Jurisprudence

Bringing Roman Polanski to Heel

The Los Angeles district attorney explains why he’s going after the director.

Steve Cooley

As the latest legal fighting in the Roman Polanski cases bounces from Switzerland to the California appeals courts, it’s clear that Los Angeles District Attorney Stephen L. Cooley is not letting go of this one. The lawyers representing the film director, who fled Los Angeles 30 years ago after pleading guilty to charges he had sex with a 13-year-old girl, argued this week in a letter to the court that Polanski could wind up sitting in jail in Zurich for longer than the 48 days he had left to serve when he fled in 1978.

Cooley does not care. His office asked the California courts to stay out of the case while Polanski’s extradition goes forward. Cooley wants Polanski back in Los Angeles. Given the history of the case, that will be a victory all in itself—one that would take the sting out of an old insult to the office that Cooley runs. Thirty-one years ago, Polanski fled the country before the judge in his case could finish up his sentencing. Cooley and the California courts aren’t done with him.

I interviewed the district attorney last week in his office, on another topic, and at the end of the hour, I brought up Polanski. Cooley’s deputy tried to shush him. He shrugged her off and gave me an essential insight into the tough position his office is likely to take if it succeeds in bringing Polanski to the United States.

I asked the obvious “why now?” question about Polanski’s arrest. For Cooley, the timing question is a minor one. He said that it’s routine for his office to make extradition requests; they’d made several over the years to get Polanski back. This one just happened to succeed.

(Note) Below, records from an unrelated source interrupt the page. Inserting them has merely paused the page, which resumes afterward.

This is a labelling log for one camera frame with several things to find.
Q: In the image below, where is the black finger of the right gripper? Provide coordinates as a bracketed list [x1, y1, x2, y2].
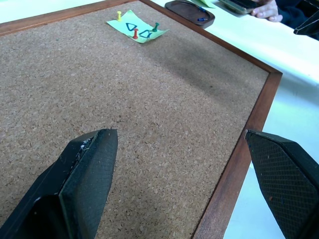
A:
[293, 9, 319, 38]

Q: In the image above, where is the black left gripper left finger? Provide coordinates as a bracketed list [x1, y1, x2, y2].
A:
[0, 128, 119, 239]

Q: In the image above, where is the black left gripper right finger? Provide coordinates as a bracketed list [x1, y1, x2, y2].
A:
[244, 129, 319, 239]

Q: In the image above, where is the green sticky note with triangles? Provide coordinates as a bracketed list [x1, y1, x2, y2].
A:
[106, 9, 170, 44]

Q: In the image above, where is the person's bare hand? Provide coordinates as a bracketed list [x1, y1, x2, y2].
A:
[251, 0, 284, 22]

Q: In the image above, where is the person's dark sleeve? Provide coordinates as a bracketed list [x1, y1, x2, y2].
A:
[275, 0, 319, 40]

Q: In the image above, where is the smartphone in dark case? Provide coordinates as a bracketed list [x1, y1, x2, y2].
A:
[219, 0, 261, 15]

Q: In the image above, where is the green paper sheet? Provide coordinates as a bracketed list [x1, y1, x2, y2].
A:
[197, 0, 216, 9]

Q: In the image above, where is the dark brown wooden tray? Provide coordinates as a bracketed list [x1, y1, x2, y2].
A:
[164, 0, 216, 29]

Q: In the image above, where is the cork board with wooden frame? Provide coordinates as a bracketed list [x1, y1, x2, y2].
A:
[0, 0, 283, 239]

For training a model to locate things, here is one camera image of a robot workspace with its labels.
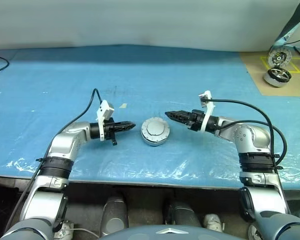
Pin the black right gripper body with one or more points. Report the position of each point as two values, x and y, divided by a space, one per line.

Cooley wanted to hammer home the simple point that Polanski cannot escape the guilty plea he made 30 years ago. “The plea is airtight,” he said. “The plea is the Bible.” Polanski’s lawyers argued earlier this year that the case against him should be dismissed despite the guilty plea, based on supposed evidence of judicial misconduct in the case, which has now been discredited. They thought they had some wiggle room because of the slightly ambiguous history of the case. After Polanski pleaded to unlawful sexual intercourse with a minor, the judge sent him to prison for a short time for psychiatric diagnosis. It was understood by the defense and the prosecution at the time that the judge would then let him off with probation. But Polanski got word that the judge was angry and threatening to sentence him to more time, and he fled before the sentencing took place.

If Cooley is right that Polanski’s plea is solid, then the DA’s office won’t need to prove anything about this long-ago charge when they get Polanski back into court. The only open question for the judge will be his punishment. And though the director’s lawyers will of course argue otherwise, it’s hard to see why the judge who is now on the case, Peter Espinoza, should be bound by the supposed promise of a light sentence that the earlier judge, Laurence Rittenband, made in 1978. The big legal difference between then and now, of course, being of Polanski’s own making—his flight.

The DA’s office has another weapon against Polanski, members of Cooley’s staff made clear when I was in the office. That’s the other more serious charges against Polanski. Because he skipped town (yes, that’s the recurring theme here), these other charges were never dismissed, as Rittenband had indicated, pre flight, that they would be. They include rape, child molestation, oral copulation, sodomy, and providing drugs to a minor. It could be hard, however, to prove these charges 30 years after the fact.

The victim, Samantha Geimer, has said she has forgiven Polanski, though she has also said she thinks he should come back to Los Angeles to finally resolve the case. But her deposition at the time goes into great detail about what happened that night, and as much commentary on the case has pointed out, the legal and social stance toward sex crimes has become much sterner in the decades since Judge Rittenband sent Polanski for a short prison stint. Cooley has called that punishment “[a] very, very, very lenient sentence” that “would never be achievable under today’s laws.”

Does this mean that Cooley and his office will ask the judge to put Polanski away for a long time when they get him back into court? I’m actually not sure. Cooley has been careful not to signal publicly how much time his office will ask for, and he didn’t tell me, either. “We’ll deal with that when he gets back,” he said of Polanski.

It’s possible that this extradition request isn’t about sending Polanski to prison for years. He is, after all, a 76-year-old Oscar-winning director—he’s old and he’s renowned for his work. He hasn’t been accused of any other sex crimes in the intervening decades. On the other hand, once Polanski has been hauled back into a Los Angeles courtroom, where the whole focus will be on the harm he’s accused of committing, it might be hard to justify a light penalty. In any case, Cooley told me, “This case is unfinished business. It’s unfinished business, and we’ll get through it.” Polanski stuck it to the Los Angeles District Attorney’s office 31 years ago. Now Stephen Cooley is in a position to bring him to heel.